This week I've been reading Anthony Trollope's Framley Parsonage (1860). It is the fourth novel in the Barsetshire series.
Quotes:
- It is true that one must put up with wrong, with a great deal of wrong. But no one need put up with wrong that he can remedy.
- You clergymen like to keep those long subjects for your sermons, when no one can answer you.
- It is no doubt very wrong to long after a naughty thing. But nevertheless we all do so. One may say that hankering after naughty things is the very essence of the evil into which we have been precipitated by Adam’s fall. When we confess that we are all sinners, we confess that we all long after naughty things.
- Friends are not to be picked up on the road-side every day; nor are they to be thrown away lightly.

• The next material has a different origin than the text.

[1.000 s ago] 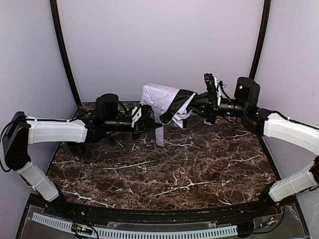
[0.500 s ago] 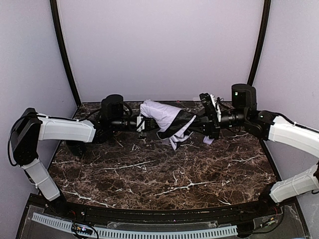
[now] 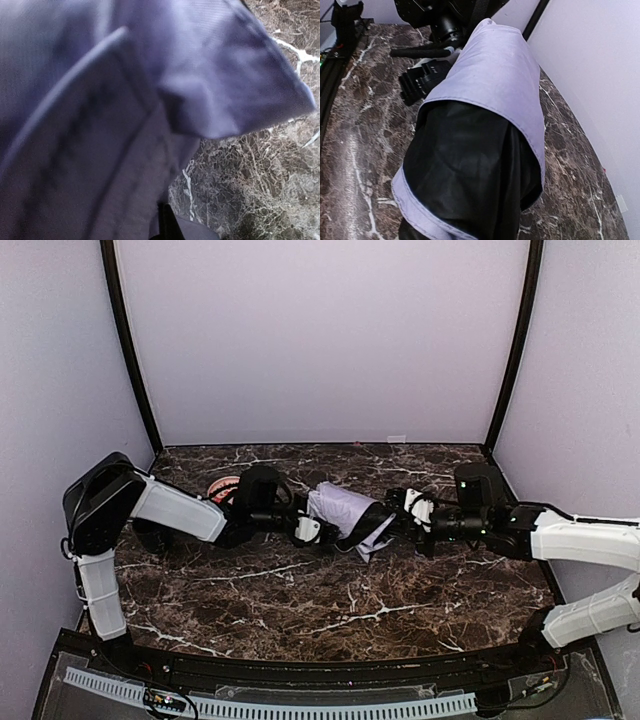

- When those we love are dead, our friends dread to mention them, though to us who are bereaved no subject would be so pleasant as their names. But we rarely understand how to treat our own sorrow or those of others.
- A load which would crush a man at first becomes, by habit, not only endurable, but easy and comfortable to the bearer.
- A man always can do right, even though he has done wrong before. But that previous wrong adds so much difficulty to the path — a difficulty which increases in tremendous ratio, till a man at last is choked in his struggling, and is drowned beneath the waters.
- Spoken grief relieves itself; and when one can give counsel, one always hopes at least that that counsel will be effective.
- Let those who know clergymen, and like them, and have lived with them, only fancy it! Clergymen to be paid, not according to the temporalities of any living which they may have acquired, either by merit or favour, but in accordance with the work to be done!
- If the ears be too delicate to hear the truth, the mind will be too perverse to profit by it.
- Nobody can count on men from one week to another. The very members who in one month place a minister in power, are the very first to vote against him in the next.
- It is easy to love one’s enemy when one is making fine speeches; but so difficult to do so in the actual everyday work of life.
- Ah, you think that anything naked must be indecent; even truth.
- I think it is more proper-looking, and better suited, too, for the world’s work, when it goes about with some sort of a garment on it. We are so used to a leaven of falsehood in all we hear and say, nowadays, that nothing is more likely to deceive us than the absolute truth.